Al Coordinamento Nazionale ed alla Redazione della Rivista era stato affidato il compito di preparare questo incontro, al quale si è dato un titolo chiaro e significativo: “Memoria per una prospettiva”.
Nel corso dell’anno ai singoli PO sono pervenuti degli strumenti di lavoro, il cui obiettivo era di stimolare la reazione e le riflessioni personali e dei gruppi locali. A me è stato affidato il compito di aprire questo incontro: indico subito l’articolazione dei lavori come è stata prevista; successivamente proporrò alcune brevi considerazioni suggerendo alcuni punti che ritengo utili al lavoro di questi giorni.
Articolazione dei lavori
In questo pomeriggio si intende offrire un sintetico, ma robusto, input iniziale in funzione dell’attività dei gruppi.
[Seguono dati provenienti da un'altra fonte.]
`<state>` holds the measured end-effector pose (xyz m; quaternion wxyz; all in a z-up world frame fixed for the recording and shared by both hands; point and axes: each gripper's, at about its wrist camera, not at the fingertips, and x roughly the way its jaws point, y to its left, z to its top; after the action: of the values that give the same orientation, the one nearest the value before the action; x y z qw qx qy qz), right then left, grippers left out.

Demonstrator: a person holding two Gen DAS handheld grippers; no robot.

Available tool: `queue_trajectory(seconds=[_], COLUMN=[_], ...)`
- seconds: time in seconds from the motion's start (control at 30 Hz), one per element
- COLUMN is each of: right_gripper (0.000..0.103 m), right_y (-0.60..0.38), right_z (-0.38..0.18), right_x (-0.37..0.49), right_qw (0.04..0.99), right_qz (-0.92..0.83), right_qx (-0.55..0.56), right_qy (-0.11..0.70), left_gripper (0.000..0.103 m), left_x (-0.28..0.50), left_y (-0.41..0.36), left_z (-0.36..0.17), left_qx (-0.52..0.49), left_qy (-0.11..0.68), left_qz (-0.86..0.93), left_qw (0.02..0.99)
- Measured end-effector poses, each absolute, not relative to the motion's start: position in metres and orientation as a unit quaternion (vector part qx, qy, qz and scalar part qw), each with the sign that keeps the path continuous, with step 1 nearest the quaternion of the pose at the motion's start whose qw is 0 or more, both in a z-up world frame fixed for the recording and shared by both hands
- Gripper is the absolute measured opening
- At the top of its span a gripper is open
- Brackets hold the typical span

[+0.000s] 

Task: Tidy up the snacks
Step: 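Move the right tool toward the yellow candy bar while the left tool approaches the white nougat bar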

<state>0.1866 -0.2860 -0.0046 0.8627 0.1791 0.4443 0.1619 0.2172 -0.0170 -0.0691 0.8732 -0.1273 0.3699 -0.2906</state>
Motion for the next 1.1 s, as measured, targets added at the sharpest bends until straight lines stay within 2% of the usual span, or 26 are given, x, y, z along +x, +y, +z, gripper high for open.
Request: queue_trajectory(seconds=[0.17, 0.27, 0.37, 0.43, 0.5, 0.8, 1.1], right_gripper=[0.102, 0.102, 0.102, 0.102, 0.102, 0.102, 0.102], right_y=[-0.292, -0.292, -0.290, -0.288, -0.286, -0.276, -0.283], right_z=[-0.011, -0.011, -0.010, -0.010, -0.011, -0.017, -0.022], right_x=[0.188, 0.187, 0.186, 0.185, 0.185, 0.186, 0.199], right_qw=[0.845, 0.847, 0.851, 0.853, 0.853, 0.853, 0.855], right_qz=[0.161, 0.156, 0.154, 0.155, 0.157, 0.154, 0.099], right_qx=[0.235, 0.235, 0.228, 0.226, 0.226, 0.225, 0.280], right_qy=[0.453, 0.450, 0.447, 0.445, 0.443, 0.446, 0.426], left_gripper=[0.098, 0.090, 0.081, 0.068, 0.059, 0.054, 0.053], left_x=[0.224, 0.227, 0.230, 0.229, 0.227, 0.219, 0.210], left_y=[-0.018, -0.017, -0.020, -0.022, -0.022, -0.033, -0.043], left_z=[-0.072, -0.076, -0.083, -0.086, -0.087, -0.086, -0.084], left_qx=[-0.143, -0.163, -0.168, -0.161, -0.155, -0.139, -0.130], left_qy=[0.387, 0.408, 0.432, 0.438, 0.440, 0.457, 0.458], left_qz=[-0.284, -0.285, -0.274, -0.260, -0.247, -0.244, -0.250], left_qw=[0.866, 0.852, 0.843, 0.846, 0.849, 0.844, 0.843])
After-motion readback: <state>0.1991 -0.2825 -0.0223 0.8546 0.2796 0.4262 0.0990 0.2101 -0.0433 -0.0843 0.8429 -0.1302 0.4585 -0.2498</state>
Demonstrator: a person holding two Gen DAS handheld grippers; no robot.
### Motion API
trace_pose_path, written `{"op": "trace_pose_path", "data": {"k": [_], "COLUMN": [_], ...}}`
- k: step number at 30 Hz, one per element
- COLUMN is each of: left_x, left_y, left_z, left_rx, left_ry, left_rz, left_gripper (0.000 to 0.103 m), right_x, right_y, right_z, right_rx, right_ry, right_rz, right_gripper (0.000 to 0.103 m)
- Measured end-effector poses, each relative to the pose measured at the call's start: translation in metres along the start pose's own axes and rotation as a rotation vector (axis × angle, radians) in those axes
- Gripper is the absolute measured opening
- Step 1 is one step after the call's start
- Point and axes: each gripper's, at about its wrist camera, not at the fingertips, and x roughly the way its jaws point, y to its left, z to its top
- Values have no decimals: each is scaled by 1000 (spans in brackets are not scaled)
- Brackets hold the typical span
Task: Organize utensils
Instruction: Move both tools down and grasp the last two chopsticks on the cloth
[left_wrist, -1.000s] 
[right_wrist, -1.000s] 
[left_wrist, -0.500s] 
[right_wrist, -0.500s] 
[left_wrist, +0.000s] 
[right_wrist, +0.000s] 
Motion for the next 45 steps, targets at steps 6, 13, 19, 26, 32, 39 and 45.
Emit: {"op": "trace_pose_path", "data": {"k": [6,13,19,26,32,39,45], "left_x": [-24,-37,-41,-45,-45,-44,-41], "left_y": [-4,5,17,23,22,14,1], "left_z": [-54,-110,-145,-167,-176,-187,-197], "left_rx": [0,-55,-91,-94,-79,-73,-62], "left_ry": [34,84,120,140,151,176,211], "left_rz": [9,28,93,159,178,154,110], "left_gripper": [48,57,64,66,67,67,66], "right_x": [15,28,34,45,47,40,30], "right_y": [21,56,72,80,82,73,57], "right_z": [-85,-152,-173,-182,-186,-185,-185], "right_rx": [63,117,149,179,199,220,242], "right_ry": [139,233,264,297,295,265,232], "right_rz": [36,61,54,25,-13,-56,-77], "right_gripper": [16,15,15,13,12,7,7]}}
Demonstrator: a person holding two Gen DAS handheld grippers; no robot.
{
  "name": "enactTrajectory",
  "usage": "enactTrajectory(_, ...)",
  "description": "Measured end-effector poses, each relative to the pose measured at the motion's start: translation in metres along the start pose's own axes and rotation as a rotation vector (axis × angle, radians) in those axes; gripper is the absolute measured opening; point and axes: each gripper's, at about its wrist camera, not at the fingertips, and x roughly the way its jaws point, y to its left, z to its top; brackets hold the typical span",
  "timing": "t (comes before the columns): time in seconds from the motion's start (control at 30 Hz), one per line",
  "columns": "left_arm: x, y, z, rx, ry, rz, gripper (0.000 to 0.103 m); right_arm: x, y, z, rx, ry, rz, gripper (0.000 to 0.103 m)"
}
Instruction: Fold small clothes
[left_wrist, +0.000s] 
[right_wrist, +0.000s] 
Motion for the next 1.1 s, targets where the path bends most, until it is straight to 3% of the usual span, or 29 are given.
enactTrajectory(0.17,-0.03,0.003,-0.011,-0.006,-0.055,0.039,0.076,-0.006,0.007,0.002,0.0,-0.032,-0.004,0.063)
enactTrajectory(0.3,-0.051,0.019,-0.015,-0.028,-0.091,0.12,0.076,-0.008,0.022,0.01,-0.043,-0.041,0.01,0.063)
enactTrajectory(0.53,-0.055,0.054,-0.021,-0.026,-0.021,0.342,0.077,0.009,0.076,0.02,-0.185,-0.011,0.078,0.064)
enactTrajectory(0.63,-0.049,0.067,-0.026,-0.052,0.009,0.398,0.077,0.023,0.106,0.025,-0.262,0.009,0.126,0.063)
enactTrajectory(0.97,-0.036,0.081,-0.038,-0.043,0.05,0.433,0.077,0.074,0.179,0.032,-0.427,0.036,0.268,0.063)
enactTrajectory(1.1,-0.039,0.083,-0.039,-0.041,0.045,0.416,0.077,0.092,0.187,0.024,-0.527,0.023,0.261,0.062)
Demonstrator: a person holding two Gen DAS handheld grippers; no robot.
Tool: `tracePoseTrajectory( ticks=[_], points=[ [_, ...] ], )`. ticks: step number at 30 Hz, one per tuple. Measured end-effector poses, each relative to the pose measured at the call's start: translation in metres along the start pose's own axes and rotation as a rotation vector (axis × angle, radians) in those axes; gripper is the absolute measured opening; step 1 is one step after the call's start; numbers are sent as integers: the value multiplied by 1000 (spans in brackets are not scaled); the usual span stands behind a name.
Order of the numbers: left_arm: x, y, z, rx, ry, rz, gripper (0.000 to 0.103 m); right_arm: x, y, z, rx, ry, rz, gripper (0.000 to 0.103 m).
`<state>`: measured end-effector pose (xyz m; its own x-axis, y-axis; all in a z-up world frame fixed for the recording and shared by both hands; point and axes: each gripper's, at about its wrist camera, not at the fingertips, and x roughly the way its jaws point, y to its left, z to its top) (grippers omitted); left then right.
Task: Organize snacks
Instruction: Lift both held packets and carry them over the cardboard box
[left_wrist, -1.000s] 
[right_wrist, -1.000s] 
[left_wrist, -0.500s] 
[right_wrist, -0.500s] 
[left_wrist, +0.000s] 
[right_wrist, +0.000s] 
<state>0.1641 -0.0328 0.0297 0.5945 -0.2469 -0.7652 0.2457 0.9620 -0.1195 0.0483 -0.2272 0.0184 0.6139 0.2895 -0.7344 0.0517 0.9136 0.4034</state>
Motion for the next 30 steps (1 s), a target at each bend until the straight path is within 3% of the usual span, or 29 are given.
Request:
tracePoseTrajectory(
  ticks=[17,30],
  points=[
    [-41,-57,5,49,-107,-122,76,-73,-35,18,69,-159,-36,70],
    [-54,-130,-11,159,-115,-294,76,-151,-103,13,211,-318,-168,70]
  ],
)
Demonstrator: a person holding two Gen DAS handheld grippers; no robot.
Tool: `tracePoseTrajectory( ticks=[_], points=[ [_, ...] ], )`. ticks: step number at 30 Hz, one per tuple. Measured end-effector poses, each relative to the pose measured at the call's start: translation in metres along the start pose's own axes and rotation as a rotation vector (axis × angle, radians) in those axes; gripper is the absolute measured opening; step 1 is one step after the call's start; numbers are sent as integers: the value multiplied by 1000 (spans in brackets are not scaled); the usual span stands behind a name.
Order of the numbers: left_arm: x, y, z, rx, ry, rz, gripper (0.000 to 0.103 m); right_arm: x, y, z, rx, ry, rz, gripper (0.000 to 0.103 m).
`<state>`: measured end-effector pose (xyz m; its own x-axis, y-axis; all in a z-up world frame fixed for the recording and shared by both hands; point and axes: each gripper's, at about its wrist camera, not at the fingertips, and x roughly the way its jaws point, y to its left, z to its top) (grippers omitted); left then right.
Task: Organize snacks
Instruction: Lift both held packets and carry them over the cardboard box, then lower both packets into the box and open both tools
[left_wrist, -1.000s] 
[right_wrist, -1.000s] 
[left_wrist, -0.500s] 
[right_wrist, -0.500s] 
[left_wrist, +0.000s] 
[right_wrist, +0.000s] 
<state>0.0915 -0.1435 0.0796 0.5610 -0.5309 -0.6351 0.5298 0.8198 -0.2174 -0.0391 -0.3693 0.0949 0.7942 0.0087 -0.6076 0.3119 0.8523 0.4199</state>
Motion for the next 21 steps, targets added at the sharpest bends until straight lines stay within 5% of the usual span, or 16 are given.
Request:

A questo intervento di apertura seguiranno due contributi diversi, ma correlati. Riteniamo che proprio dalla loro creativa correlazione, nella recezione ed assunzione da parte dei partecipanti, dipenda in gran parte la fecondità di questo convegno.
• Il primo contributo offrirà una rilettura del nostro cammino, non come rievocazione, ma come memoria viva di quanto abbiamo vissuto e pensato a partire dall’impatto diretto con la condizione materiale di lavoro che ha determinato la svolta radicale nella nostra vita. La convinzione è che in questo crogiolo ha preso corpo un nucleo vitale la cui valenza mantiene ancora la piena ragion d’essere, pur in presenza delle modificazioni intervenute nel corso della nostra vita personale e nelle condizioni socio-politiche ed ecclesiali che oggi ci troviamo ad affrontare. Questa rilettura è stata curata dalla Redazione della Rivista.
• Il secondo momento prevede l’offerta di una griglia utile a contestualizzare il discorso sui processi economici e politici, la cui influenza è pesantissima non solo sulle condizioni di vita a livello mondiale e nazionale, ma anche sul futuro che si prepara per le nuove generazioni. Qualunque sia la condizione esistenziale,, il lavoro o il ministero in cui ora siamo impegnati, si ritiene assolutamente doveroso lo sforzo intellettuale per una lettura onesta della situazione globale nella quale siamo immersi, dalla quale non possiamo sottrarci con uscite di sicurezza sul fronte personale o religioso. Questo intervento è stato preparato dai PO milanesi.
Al termine delle relazioni ci sarà uno spazio per interventi integrativi o per richiesta di chiarimenti.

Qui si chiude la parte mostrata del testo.